For the men, Tola, who won the 2022 marathon world championships, finished the course in 2:04:58, beating Geoffrey Mutai’s record of 2:05:06 set back in 2011. He will take home $100,000 in prize money, along with an additional $50,000 bonus for his course record.
Albert Korir of Kenya placed second in 2:06:57 and Shura Kitata of Ethiopia, placed third in 2:07:11. The two will receive $60,000 and $40,000, respectively, for their finishes.
A few big names dropped from the race last minute. Olympic marathon champion and 2021 NYC Marathon winner Peres Jepchirchir injured her calf in her last pre-race workout and announced yesterday that she will not run. A few weeks ago, last year’s winner Evans Chebet of Kenya and his countryman, two-time winner Geoffrey Kamworor, announced they had pulled out of the marathon. Chebet, 34, won the Boston Marathon in April and was seeking back-to-back titles in New York after he won last year’s race. Kamworor finished second at the London Marathon this year.

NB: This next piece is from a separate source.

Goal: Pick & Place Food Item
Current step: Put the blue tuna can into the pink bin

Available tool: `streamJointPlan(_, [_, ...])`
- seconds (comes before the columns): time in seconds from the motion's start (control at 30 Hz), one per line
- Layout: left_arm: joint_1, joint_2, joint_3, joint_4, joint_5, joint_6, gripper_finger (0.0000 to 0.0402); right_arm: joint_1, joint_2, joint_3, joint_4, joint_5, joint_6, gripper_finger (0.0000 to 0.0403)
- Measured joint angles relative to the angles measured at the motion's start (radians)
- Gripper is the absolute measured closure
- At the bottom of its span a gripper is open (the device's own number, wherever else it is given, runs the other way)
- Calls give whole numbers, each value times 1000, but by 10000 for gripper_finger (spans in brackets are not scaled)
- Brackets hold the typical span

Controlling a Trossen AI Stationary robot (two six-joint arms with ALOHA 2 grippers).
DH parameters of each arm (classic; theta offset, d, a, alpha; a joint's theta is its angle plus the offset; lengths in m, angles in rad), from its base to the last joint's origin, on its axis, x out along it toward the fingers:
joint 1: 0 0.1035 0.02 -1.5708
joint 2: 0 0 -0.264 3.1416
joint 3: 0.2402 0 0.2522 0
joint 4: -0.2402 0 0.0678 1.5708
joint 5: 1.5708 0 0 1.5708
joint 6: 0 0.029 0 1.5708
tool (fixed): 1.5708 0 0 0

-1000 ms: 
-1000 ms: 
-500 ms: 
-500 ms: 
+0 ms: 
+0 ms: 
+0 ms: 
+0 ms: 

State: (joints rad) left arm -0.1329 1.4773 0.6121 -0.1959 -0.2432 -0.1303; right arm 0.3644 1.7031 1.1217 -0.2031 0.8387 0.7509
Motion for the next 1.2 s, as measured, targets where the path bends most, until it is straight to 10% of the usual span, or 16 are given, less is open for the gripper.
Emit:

American Futsum Zienasellassie, finished 10th overall, followed by Elkanah Kibet, who finished 11th and Sydney Gidabuday who finished 13. Zienasellassie will receive $25,000 for being the top American, in addition to his $2,000 for finishing 10th place.
Swiss athletes dominated the wheelchair race. Five-time Paralympian Marcel Hug of Switzerland broke the tape in the men’s wheelchair race in an unofficial time of 1:25:28, his sixth NYC Marathon title, and he will take home $35,000 in prize money. Hug missing his own course record (and the $50,000 bonus) by just three seconds. With this win, Hug becomes the first person to win all six Abbott World Marathon Majors in one year (Berlin, New York City, London, Chicago, Boston and Tokyo).
Hug’s countrywoman, Catherine Debrunner, won the women’s wheelchair race in a course-record 1:39:32. She also wins $35,000 in prize money, in addition to the $50,000 course-record bonus.
“[The victory is] difficult to describe in words. I said to my coach, if I win this race, then it’s just the best performance I’ve ever showed,” Debrunner told Lewis Johnson of ESPN. “I knew it’s the toughest marathon. … I came away much earlier than expected, and I did the whole race by myself. I was just so exhausted … it means the world to me.”
The NYC Marathon served as the selection event for the United States Paralympic marathon team, with the top two American finishers in each event earning a spot to go to 2024 Paris Paralympics. Susannah Scaroni, who finished third overall, and Tatyana Mcfadden, who finished sixth, qualified to represent the U.S. women in the marathon in Paris next summer. Daniel Romanchuk, second overall, and Aaron Pike, fourth overall, will represent the U.S. men.
The 2023 TCS New York City Marathon’s total guaranteed prize purse is $870,000.